GlucosinolatesAnalysis.md

Glucosinolates

GSLs were extracted from On-Hold mg of homogenized plant material using 500 ml of hot 70% (v/v) methanol, and 10 μl of sinigrin was added as internal standard. The extract was vortexed and incubated at 70 °C for 45 min, vortexing twice during the incubation. The samples were left to cool and centrifuged at maximum speed for 5 min at room temperature. The supernatant was transferred to prepared columns containing 0.5 ml of DEAE Sephadex A-25, washed twice with 0.5 ml of sterile H2O, and subsequently twice again with 0.5 ml of 0.02 M sodium acetate buffer. With a new tube placed underneath each column, a layer of 75 μl of sulfatase was placed onto the column.
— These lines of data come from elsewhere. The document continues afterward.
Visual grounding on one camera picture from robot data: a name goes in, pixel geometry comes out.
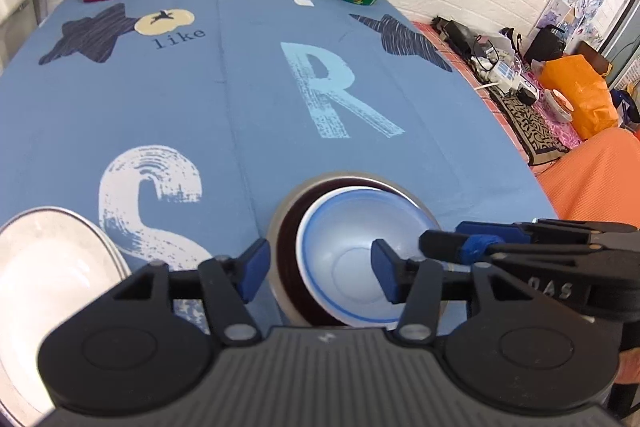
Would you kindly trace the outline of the orange plastic bag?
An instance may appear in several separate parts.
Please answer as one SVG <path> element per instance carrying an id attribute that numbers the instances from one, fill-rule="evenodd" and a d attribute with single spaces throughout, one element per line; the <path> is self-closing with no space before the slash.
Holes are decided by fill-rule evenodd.
<path id="1" fill-rule="evenodd" d="M 547 61 L 539 75 L 541 86 L 558 90 L 572 104 L 572 126 L 582 140 L 618 127 L 618 113 L 604 78 L 582 55 Z"/>

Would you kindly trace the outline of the white power strip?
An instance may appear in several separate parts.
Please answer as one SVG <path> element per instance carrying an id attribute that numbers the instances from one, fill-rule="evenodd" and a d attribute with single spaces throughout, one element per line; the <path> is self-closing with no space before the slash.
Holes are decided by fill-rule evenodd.
<path id="1" fill-rule="evenodd" d="M 484 88 L 497 88 L 502 95 L 522 94 L 534 102 L 539 100 L 539 90 L 521 72 L 503 60 L 492 65 L 486 75 Z"/>

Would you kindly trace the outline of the orange cloth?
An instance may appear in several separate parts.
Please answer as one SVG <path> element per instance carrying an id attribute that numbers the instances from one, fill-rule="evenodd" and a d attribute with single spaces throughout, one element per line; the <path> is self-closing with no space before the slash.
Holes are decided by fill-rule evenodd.
<path id="1" fill-rule="evenodd" d="M 639 140 L 631 132 L 606 129 L 565 154 L 537 180 L 563 220 L 639 225 Z M 620 340 L 620 375 L 608 405 L 637 425 L 639 415 L 639 324 L 627 323 Z"/>

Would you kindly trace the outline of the white ceramic plate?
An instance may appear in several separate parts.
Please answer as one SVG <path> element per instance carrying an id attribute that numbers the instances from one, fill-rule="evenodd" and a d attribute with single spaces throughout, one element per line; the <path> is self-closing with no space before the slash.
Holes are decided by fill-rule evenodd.
<path id="1" fill-rule="evenodd" d="M 37 367 L 42 340 L 129 275 L 111 239 L 73 211 L 32 208 L 2 225 L 2 421 L 32 426 L 50 412 Z"/>

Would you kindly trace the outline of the black box on side table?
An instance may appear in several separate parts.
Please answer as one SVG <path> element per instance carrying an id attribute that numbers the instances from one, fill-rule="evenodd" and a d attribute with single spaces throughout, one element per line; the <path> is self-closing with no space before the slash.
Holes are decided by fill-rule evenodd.
<path id="1" fill-rule="evenodd" d="M 472 56 L 486 56 L 480 45 L 480 35 L 462 23 L 436 16 L 431 21 L 431 28 L 436 30 L 442 41 L 465 60 L 469 60 Z"/>

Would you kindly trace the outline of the blue translucent plastic bowl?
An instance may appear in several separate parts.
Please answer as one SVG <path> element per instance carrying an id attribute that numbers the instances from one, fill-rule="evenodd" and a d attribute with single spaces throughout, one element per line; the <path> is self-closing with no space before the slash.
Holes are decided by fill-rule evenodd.
<path id="1" fill-rule="evenodd" d="M 300 221 L 297 268 L 309 294 L 335 320 L 393 329 L 402 306 L 384 296 L 371 267 L 371 245 L 385 239 L 399 257 L 420 257 L 420 235 L 438 228 L 431 213 L 395 192 L 336 188 L 313 202 Z"/>

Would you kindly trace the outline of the blue printed tablecloth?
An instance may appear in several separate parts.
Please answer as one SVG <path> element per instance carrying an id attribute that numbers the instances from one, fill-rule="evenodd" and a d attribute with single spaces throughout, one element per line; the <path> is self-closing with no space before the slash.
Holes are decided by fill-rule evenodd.
<path id="1" fill-rule="evenodd" d="M 1 226 L 73 211 L 130 275 L 42 340 L 52 409 L 33 426 L 533 424 L 309 294 L 285 225 L 355 185 L 445 230 L 553 212 L 480 96 L 384 0 L 63 1 L 1 77 Z M 256 239 L 262 340 L 219 347 L 198 266 Z"/>

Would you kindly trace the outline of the black kettle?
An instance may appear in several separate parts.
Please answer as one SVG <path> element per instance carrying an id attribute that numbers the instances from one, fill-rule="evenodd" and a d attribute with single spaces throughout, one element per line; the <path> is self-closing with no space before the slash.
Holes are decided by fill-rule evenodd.
<path id="1" fill-rule="evenodd" d="M 537 32 L 523 56 L 523 61 L 530 65 L 533 61 L 541 63 L 557 60 L 563 56 L 565 47 L 564 30 L 548 24 Z"/>

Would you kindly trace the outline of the black patterned mat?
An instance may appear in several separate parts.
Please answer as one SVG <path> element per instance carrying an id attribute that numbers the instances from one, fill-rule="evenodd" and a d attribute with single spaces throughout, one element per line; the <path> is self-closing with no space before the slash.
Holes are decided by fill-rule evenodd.
<path id="1" fill-rule="evenodd" d="M 497 88 L 489 88 L 488 91 L 523 147 L 529 167 L 549 164 L 570 151 L 551 132 L 544 117 L 533 106 L 522 103 L 516 95 L 504 95 Z"/>
The samples were left at room temperature overnight, and the resulting desulfo-GSLs were eluted twice with 0.5 ml of sterile H2O, followed by a final elution by 0.25 ml. The eluates were combined, vortexed, centrifuged for 5 min, and 200 μl of the supernatant were transferred to HPLC vials. The desulfo-GSLs were resolved by HPLC (Spherisorb ODS2, 250 3 4.6 mm, 5 μm; Waters) using a gradient of acetonitrile in water and detected by UV absorption at 229 nm. The GSLs were quantified using the internal standard and response factors as described in Dietzen et al. (2020).